HLOL Podcast Transcripts

Health Literacy

Making Materials Relatable and Readable (HLOL #219)

Helen Osborne: Welcome to Health Literacy Out Loud. I’m Helen Osborne, President of Health Literacy Consulting, founder of Health Literacy Month and author of the book Health Literacy from A to Z: Practical Ways to Communicate Your Health Message. I also produce and host this podcast series, Health Literacy Out Loud.

Today, I’m talking with Paula Worby and Miriam Lara-Mejia, who both work at Hesperian Health Guides, a non-profit publisher best known for the book Where There Is No Doctor that is used throughout the world.

Hesperian currently has more than a dozen books on a broad range of health topics, and almost all of the content is available for free online in multiple languages through its HealthWiki platform at www.Hesperian.org. It also has three mobile apps focused on reproductive health.

Miriam is the Spanish Content Manager and co-author of Hesperian’s Worker Guide to Health and Safety. Paula is also a Hesperian editor and is project coordinator for The NEW Where There Is No Doctor that is expanding with new topics and new languages.

Paula and I are both active participants on the online health literacy discussion list. I always like seeing what she posts and responds to for our questions and queries on that list. She’s always adding something about the artfulness of health writing and ways to make our materials so much more relatable to our readers.

Welcome to you both to Health Literacy Out Loud.

Paula Worby: Thank you so much, Helen. We’re so happy to be here with you.

Miriam Lara-Mejia: Same for me.

Helen Osborne: That’s great. I’m just tickled about this. I interviewed somebody from Hesperian more than 10 years ago, and I think it’s time to do that again.

But for our listeners who may not know a lot about it, can you just put it into context for us? Tell us a little bit about Hesperian and all the great work that it does.

Miriam Lara-Mejia: Thank you, Helen. Hesperian Health Guides has been developing popular health education materials for almost 50 years. We’re reaching our 50-year anniversary in a few years.

Helen Osborne: Oh my goodness.

Miriam Lara-Mejia: It’s a testament to the longevity of our materials that they’ve been and currently are still used because of our model of how we develop them and how we field-test them. We have shared a lot of resources and we pride ourselves in creating different avenues to be able to access our research.

We have print books. Many people who do know Where There Is No Doctor probably encountered it in the field as a book in many of the languages we have. Probably also Donde No Hay Doctor.

We have a fantastic digital platform that has over 7,000 content pages in over 18 languages for free and available. We wanted to make it really easy to search and really easy to find the information we want.

We have our three mobiles apps that are also free. We really wanted to make sure that they were apps that people could use offline that did not save your data.

Helen Osborne: On their phone.

Miriam Lara-Mejia: Yes, when people access mobile apps.

We have a very big social media presence also trying to reach people with actionable health information on social media.

We have a variety of topics. People do know us for Where There Is No Doctor, but we have topics on women’s health, children’s health, HIV, disability, worker health and environmental health.

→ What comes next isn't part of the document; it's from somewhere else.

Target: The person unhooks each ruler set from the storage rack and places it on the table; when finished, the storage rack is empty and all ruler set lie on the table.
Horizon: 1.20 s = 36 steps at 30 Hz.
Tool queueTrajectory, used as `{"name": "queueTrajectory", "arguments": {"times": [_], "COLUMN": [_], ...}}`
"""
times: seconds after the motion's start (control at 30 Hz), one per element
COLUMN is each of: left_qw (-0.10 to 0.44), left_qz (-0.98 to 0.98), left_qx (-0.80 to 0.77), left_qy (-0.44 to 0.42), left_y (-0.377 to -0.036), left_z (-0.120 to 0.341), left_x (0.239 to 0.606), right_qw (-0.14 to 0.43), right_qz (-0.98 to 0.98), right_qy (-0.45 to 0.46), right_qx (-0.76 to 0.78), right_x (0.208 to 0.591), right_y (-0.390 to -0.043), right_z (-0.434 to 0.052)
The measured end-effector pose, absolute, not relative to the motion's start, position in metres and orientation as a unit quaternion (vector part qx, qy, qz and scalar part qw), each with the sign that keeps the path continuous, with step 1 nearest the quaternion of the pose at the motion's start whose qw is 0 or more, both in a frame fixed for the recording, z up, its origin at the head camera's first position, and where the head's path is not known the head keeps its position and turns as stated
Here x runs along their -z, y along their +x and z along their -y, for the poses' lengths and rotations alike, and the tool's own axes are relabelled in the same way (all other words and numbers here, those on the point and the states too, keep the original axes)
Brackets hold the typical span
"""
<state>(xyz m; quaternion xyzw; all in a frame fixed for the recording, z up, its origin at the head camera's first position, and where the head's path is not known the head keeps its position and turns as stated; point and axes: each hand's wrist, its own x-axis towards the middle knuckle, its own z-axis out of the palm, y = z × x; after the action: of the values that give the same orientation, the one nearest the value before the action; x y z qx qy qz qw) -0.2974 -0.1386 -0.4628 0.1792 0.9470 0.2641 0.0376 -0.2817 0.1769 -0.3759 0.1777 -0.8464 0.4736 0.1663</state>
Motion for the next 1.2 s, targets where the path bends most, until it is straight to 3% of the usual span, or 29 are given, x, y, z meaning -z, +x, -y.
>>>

We continue to develop them in-house in English and in Spanish and sometimes other languages. We have them in a lot of different languages available for purchase and for download.

The idea is we believe health information can be a key element for people to take action around their health for their families and their communities. We believe in making it as widely available as possible.

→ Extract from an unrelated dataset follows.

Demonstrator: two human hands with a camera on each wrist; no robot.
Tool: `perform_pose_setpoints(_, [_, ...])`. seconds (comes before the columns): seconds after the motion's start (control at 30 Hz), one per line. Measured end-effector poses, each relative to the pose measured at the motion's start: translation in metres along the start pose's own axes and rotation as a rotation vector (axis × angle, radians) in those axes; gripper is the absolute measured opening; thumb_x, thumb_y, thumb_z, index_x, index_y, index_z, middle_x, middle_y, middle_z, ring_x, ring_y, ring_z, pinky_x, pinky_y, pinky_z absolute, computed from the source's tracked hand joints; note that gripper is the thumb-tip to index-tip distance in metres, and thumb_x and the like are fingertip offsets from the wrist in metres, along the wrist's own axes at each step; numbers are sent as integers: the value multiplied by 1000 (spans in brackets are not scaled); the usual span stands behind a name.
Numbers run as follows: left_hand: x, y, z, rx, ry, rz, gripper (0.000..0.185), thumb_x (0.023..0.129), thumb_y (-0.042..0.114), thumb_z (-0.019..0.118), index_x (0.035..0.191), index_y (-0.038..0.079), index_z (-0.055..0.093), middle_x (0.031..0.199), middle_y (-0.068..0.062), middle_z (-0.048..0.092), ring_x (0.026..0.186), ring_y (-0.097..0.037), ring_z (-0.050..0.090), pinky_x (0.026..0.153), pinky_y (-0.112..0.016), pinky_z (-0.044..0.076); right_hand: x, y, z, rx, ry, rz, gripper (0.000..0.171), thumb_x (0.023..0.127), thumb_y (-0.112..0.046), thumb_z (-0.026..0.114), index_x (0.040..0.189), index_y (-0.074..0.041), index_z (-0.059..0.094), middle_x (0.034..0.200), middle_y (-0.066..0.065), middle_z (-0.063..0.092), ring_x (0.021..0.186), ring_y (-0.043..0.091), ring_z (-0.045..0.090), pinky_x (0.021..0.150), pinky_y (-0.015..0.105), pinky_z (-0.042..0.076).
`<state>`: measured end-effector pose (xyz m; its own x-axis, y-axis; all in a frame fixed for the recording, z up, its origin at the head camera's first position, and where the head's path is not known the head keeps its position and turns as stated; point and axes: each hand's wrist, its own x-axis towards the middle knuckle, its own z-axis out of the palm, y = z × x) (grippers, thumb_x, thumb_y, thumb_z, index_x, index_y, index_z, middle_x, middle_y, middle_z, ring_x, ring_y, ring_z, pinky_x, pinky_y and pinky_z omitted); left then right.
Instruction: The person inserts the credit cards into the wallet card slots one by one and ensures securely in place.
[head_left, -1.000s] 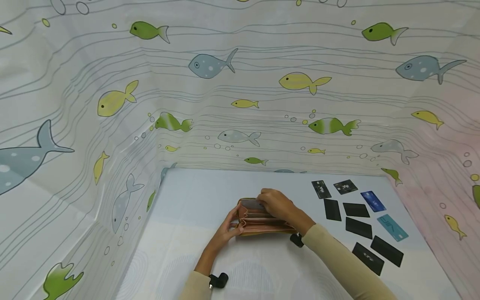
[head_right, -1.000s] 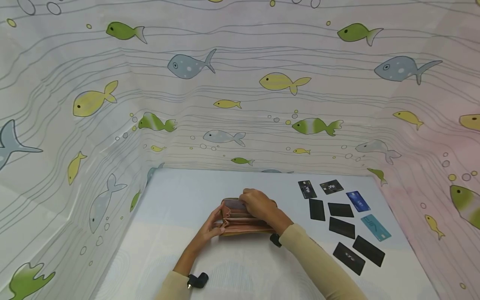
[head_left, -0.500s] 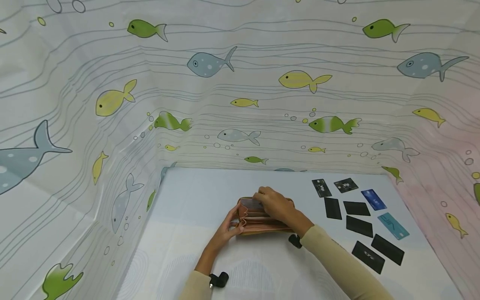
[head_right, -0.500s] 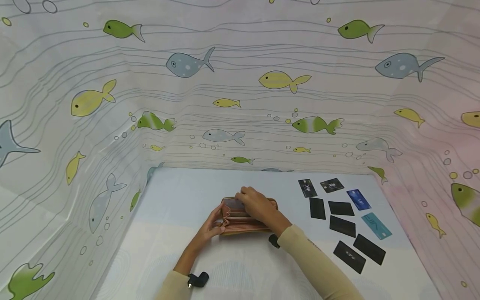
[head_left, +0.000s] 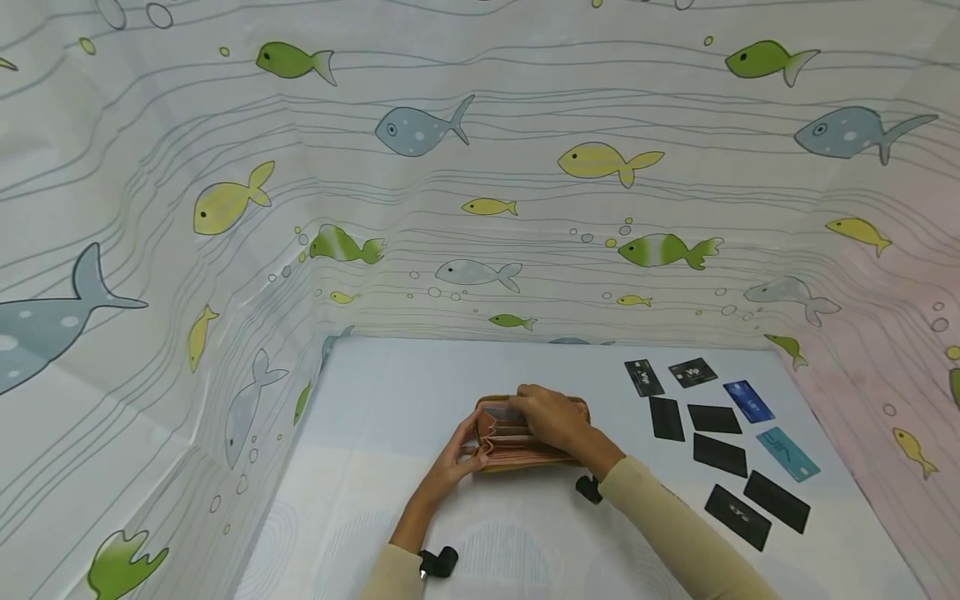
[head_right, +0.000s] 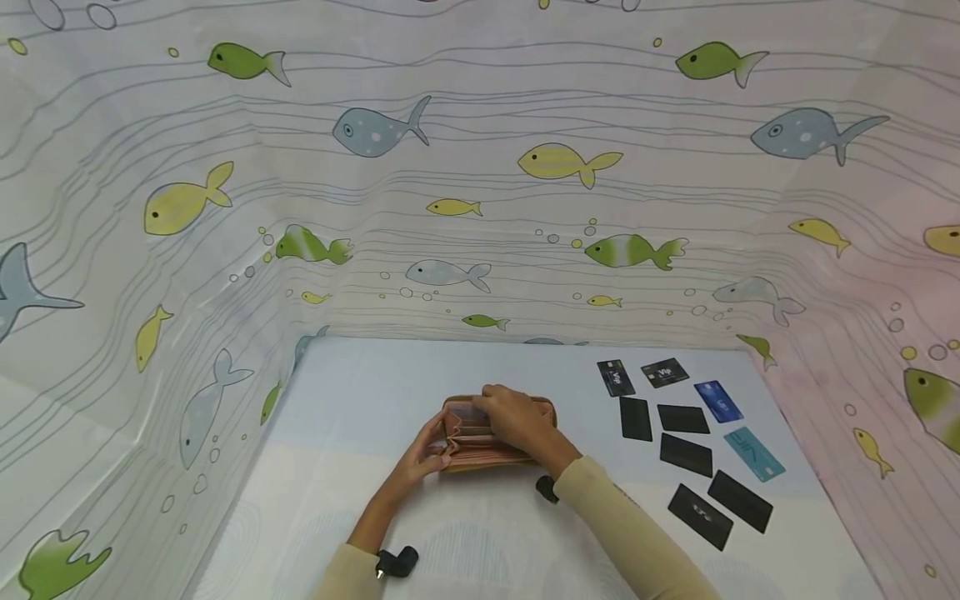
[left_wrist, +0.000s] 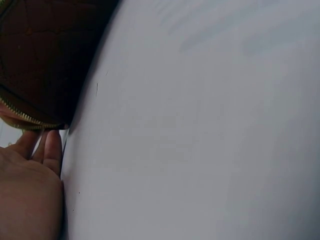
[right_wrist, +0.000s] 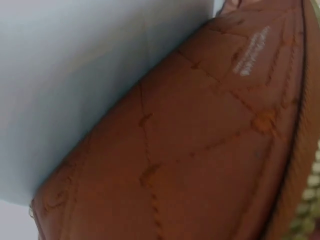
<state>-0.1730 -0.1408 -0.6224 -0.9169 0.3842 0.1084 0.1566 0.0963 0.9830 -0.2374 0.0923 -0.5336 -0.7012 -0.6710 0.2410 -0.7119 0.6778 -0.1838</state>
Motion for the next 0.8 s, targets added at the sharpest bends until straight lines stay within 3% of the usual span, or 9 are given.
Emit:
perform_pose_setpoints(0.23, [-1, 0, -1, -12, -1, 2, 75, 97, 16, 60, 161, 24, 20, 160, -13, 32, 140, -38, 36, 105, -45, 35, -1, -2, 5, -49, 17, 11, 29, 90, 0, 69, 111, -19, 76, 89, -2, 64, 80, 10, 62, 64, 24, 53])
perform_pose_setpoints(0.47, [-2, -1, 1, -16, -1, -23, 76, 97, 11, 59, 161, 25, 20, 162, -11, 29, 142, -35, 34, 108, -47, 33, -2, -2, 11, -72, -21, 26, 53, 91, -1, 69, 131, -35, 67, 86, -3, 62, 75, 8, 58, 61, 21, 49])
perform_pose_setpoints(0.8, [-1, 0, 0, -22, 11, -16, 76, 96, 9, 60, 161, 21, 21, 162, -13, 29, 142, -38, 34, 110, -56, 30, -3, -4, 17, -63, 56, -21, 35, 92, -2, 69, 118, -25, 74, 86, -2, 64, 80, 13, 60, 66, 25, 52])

Helen Osborne: Can I tell you a little bit of a story here? I’ve been so fond and such a believer of Hesperian for quite a while. I went to South Africa a few times and I met with village health workers there.

This was a long time ago, before people had a lot of mobile phones. I knew that your books would be really treasured and useful for this community that didn’t have any extra resources, for sure.

The second time I came back, I brought many of your titles with me. I remember handing them over. They did this ceremony, and I handed them over to the mayor of this village. She was so grateful for them.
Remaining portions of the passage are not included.